青森県五所川原市(旧市浦町)に、世界初となる蓄電池を利用した出力変動緩和型風力発電所が完成し、2010年2月に発電を開始しました。これから1年をかけて出力変動緩和性能の実証試験を行い、今後の蓄電池併設型風力発電システムの需要拡大を目指して、出力変動緩和効果の向上を図って行く予定です。風力発電機の欠点である出力変動を緩和できるこのシステムは、今後の風力導入に大きく寄与できるものと期待されています。
本発電機を建設したこの地域は、建設に従事した作業員から「とても風が強く、しばしば据付工事を中断しなければならなかった。」という声が多く聞かれるほど、風力発電に適した強い風が吹く場所です。高品質なクリーン電力を発電する市浦風力発電所の、地球環境への貢献にも期待が高まります。
五所川原市市浦風力発電所は一般家庭約130,000軒分相当(56,000Mwh)の電気を作ります。これにより温室効果ガスCO2を約35,600トン、石油の使用は約14,220キロリットル削減することができます。

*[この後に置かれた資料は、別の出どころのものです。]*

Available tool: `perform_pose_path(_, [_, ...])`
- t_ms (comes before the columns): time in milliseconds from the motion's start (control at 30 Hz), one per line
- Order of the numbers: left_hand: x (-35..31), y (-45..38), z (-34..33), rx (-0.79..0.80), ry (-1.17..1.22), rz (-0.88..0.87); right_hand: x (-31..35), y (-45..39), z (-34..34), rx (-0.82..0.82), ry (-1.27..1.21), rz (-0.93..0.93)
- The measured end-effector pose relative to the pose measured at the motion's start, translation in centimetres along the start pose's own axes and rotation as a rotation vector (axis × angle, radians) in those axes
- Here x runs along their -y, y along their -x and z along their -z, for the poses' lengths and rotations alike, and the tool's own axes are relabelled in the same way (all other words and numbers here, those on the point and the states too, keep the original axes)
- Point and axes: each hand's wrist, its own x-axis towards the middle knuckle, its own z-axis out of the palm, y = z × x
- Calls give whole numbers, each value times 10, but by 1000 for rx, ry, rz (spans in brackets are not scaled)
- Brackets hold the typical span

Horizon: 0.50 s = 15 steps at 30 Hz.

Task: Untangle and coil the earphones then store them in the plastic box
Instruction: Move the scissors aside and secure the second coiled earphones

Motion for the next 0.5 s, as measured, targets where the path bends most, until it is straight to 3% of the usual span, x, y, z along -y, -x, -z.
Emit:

五所川原市市浦風力発電所建設工事は、くろしお風力発電㈱からの㈱日立エンジニアリング・アンド・サービスへ発注され、米沢電気工事㈱はその中の出力変動緩和制御型風力発電システムの電気工事を施工させて頂きました。

秋田新屋浜風力発電

風力発電設備と蓄電設備建屋 変電設備
風力発電設備のナセル部品 風力発電設備のタワー組立
蓄電設備建屋内部の制御盤 蓄電設備建屋内部の蓄電池群

今回開発したシステムの特色は
1.風力発電の出力上昇抑制制御との協調制御
2.出力変動緩和制御システムで蓄電池容量を減らし低コストを実現
3.鉛蓄電池を用いた蓄電池システム
などです。


□風力発電機仕様
発電所規模:15,440kw
風力発電機:ENERCON社製 E-82
多極同期発電機 1,930kw×8基
ローター回転速度:5~19.5rpm
カットイン風力:2.5m/s カットアウト風力:25m/s
ハブ高さ:78m   ローター直径:82m
ブレード材質:ガラス繊維強化エポキシレジン(落雷保護システム付)

□蓄電池設備仕様
インバーター:750kvA×6台
蓄電池:1,500Ah×3,456セル(288直列×12セット)
放電電力:約3,700kw 充電電力:約2,600kw

ENERCON社製風力発電機の特徴 
1.増速ギアが無いため、音が静かで保守が容易です。
2.ピッチ制御による可変運転を行うため、低風速からの発電が可能な高効率運転です。
3.独自の落雷保護システム(特許取得)により落雷被害を最小限に抑えます。

蓄電池併設型風力発電所の次期建設計画
山形県飽海郡遊佐町で、庄内風力発電有限会社殿向けにE-82型風力発電機(2,080kw)7基の建設工事(発電所規模14,560kw)が始まりました。この発電所には市浦風力発電所と同様に、東北電力㈱殿の技術要件に適合するよう、蓄電池を用いた出力変動システムを採用しています。2011年2月運転開始予定です。今回米沢電気工事は、㈱日立エンジニアリング・アンド・サービスから風車構内電気工事を受注し、施工を行っています。